Tollefson whirled on him, his voice raised. “You damn near killed a planeload of innocent passengers and me, Dan, and the real cause is apparently because you decided to come over and slum a bit, pretend to be an airline pilot, but one who didn’t understand the basic fact that we need at least some wind over the wings. I’ve never had to take the airplane away from a copilot or a captain before, or since!”

“So that’s the bottom line, right?”

“What?” Jerry replied, the word spoken with the report of a bullet propelled by contempt.

“Not that I’m a bad pilot, or even a good pilot who made a bad mistake, but that I’ve got too much money and therefore can’t be part of the club.”

What? If you don’t know how to fly safely… if this is some dilettante exercise, playing airline pilot… you shouldn’t be here. That’s all I meant.”

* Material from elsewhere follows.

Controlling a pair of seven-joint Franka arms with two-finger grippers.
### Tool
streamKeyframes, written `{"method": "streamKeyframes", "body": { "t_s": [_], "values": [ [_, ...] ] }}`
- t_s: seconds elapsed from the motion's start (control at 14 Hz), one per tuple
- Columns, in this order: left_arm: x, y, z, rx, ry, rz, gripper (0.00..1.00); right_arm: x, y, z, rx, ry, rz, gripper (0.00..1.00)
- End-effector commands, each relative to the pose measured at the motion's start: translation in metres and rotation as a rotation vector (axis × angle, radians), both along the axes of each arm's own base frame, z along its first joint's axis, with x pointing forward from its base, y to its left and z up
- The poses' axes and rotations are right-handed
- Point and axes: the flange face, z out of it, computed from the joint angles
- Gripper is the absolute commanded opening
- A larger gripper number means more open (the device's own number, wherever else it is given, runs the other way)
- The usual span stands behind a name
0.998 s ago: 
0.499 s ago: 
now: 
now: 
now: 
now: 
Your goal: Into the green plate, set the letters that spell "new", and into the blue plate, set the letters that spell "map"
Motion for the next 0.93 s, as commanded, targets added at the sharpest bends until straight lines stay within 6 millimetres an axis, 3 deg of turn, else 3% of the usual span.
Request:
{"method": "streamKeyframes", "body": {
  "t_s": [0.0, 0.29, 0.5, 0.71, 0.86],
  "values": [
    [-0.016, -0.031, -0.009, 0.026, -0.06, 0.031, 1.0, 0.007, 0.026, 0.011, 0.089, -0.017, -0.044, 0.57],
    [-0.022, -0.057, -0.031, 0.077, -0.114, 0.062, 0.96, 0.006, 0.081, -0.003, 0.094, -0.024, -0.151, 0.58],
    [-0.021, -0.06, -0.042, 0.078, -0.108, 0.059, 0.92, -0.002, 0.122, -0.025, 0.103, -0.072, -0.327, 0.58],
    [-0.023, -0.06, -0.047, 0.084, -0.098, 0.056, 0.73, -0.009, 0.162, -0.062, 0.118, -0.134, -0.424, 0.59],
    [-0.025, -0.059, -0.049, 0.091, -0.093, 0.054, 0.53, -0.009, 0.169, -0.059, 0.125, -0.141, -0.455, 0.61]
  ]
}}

Dan was shaking his head angrily, energetically, letting the dampers fall away from his usual reluctance to engage an unnecessary fight.

“Okay, bullshit, Jerry! That’s just frigging bullshit! You just tipped your hand, Buddy. The real truth is, I’m a permanent outsider here because I have too much money and I was a success in another field. And… and… because I failed your testosterone check. Right? But that overblown Alaskan bush pilot cowboy shit is just as toxic as it is intoxicating. Hail the Arctic Eagles! If you’re not swaggering enough and macho enough to impress us, you can’t join the club, because you don’t have the right stuff! And if you have too much money, you’re automatically excluded.”

“None of us cares a whit about your money, Horneman, and this has nothing to do with bush flying. We’re professional pilots, and what we do care about is precision and safety and competence!”